DATA TO EXAMINE: Begin

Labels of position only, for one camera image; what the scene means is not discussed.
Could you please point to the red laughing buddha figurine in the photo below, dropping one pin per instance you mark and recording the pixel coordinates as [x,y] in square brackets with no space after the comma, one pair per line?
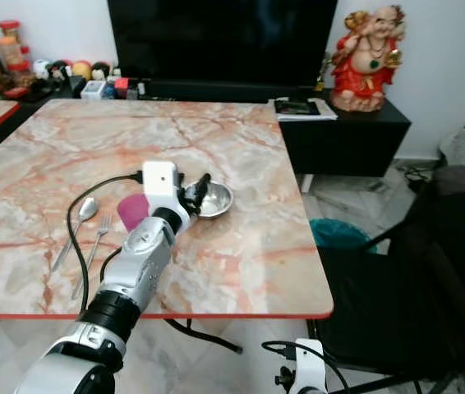
[364,70]

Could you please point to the dark book on papers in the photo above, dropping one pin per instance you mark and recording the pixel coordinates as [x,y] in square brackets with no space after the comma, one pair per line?
[298,107]

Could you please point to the small white box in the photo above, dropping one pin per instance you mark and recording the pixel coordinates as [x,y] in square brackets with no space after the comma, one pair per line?
[94,90]

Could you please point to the black plush toy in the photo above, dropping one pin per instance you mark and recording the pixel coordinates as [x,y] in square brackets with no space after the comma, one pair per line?
[101,71]
[60,71]

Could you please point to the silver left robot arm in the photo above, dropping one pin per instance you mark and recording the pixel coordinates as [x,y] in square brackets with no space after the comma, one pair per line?
[142,263]

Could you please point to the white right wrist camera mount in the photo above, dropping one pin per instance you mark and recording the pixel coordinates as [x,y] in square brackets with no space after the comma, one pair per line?
[310,369]

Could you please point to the steel spoon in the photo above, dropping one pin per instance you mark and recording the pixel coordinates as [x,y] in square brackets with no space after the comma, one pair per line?
[89,208]

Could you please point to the teal bin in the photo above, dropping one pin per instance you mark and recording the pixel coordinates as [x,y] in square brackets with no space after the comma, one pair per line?
[335,234]

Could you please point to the yellow plush toy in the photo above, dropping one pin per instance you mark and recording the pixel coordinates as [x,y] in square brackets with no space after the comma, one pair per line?
[81,70]

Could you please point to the black chair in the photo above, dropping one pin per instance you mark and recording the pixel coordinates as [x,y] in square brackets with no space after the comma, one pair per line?
[389,304]

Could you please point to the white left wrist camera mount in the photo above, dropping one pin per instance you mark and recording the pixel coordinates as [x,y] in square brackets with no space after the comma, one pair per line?
[160,182]

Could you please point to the steel fork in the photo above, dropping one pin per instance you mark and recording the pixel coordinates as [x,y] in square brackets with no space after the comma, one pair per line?
[103,226]

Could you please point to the stainless steel bowl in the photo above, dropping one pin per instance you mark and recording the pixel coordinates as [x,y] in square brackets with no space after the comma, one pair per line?
[220,199]

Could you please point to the white plush toy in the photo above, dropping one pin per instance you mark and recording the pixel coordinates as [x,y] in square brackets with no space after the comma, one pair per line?
[41,69]

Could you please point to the black soundbar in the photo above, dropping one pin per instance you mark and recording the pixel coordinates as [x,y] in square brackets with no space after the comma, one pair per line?
[232,89]

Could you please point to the small red box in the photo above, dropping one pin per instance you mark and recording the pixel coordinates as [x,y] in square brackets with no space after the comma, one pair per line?
[122,84]

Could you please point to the pink plastic cup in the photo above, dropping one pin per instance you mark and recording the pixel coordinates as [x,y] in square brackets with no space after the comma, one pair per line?
[132,212]

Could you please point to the black flat television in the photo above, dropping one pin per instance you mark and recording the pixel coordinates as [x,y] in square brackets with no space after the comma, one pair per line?
[224,41]

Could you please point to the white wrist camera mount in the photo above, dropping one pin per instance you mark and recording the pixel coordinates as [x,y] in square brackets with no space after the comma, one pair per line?
[160,182]
[310,369]

DATA TO EXAMINE: End

* YOUR INSTRUCTIONS: The result should be every entry, word for word, and no pictures.

* RESULT BELOW:
Labels of position only, for one camera image; what the scene means is not discussed.
Could you please point to the red laughing buddha figurine in the photo below, dropping one pin per instance you mark and recording the pixel coordinates as [x,y] in square brackets with no space after the comma, one pair per line?
[364,70]

Could you please point to the dark book on papers in the photo above, dropping one pin per instance you mark and recording the pixel coordinates as [x,y] in square brackets with no space after the comma, one pair per line?
[298,107]

Could you please point to the small white box in the photo above, dropping one pin per instance you mark and recording the pixel coordinates as [x,y] in square brackets with no space after the comma, one pair per line?
[94,90]

Could you please point to the black plush toy in the photo above, dropping one pin per instance you mark and recording the pixel coordinates as [x,y] in square brackets with no space after the comma, one pair per line?
[101,71]
[60,71]

Could you please point to the silver left robot arm in the photo above, dropping one pin per instance you mark and recording the pixel coordinates as [x,y] in square brackets with no space after the comma, one pair per line?
[142,263]

Could you please point to the white right wrist camera mount in the photo above, dropping one pin per instance you mark and recording the pixel coordinates as [x,y] in square brackets with no space after the comma, one pair per line?
[310,369]

Could you please point to the steel spoon in the photo above, dropping one pin per instance you mark and recording the pixel coordinates as [x,y] in square brackets with no space after the comma, one pair per line?
[89,208]

Could you please point to the teal bin in the photo above, dropping one pin per instance you mark and recording the pixel coordinates as [x,y] in square brackets with no space after the comma, one pair per line?
[335,234]

Could you please point to the yellow plush toy in the photo above, dropping one pin per instance you mark and recording the pixel coordinates as [x,y] in square brackets with no space after the comma, one pair per line?
[81,70]

Could you please point to the black chair in the photo above, dropping one pin per instance you mark and recording the pixel coordinates as [x,y] in square brackets with no space after the comma, one pair per line?
[389,304]

Could you please point to the white left wrist camera mount in the photo above, dropping one pin per instance you mark and recording the pixel coordinates as [x,y] in square brackets with no space after the comma, one pair per line?
[160,182]

Could you please point to the steel fork in the photo above, dropping one pin per instance you mark and recording the pixel coordinates as [x,y] in square brackets with no space after the comma, one pair per line?
[103,226]

Could you please point to the stainless steel bowl in the photo above, dropping one pin per instance you mark and recording the pixel coordinates as [x,y] in square brackets with no space after the comma, one pair per line?
[220,199]

Could you please point to the white plush toy in the photo above, dropping one pin per instance you mark and recording the pixel coordinates as [x,y] in square brackets with no space after the comma, one pair per line?
[41,69]

Could you please point to the black soundbar in the photo above, dropping one pin per instance you mark and recording the pixel coordinates as [x,y] in square brackets with no space after the comma, one pair per line?
[232,89]

Could you please point to the small red box in the photo above, dropping one pin per instance you mark and recording the pixel coordinates as [x,y] in square brackets with no space after the comma, one pair per line?
[122,84]

Could you please point to the pink plastic cup in the photo above, dropping one pin per instance you mark and recording the pixel coordinates as [x,y] in square brackets with no space after the comma, one pair per line?
[132,212]

Could you please point to the black flat television in the photo above, dropping one pin per instance you mark and recording the pixel coordinates as [x,y] in square brackets with no space after the comma, one pair per line?
[224,41]

Could you please point to the white wrist camera mount in the photo above, dropping one pin per instance you mark and recording the pixel coordinates as [x,y] in square brackets with no space after the comma, one pair per line?
[160,182]
[310,369]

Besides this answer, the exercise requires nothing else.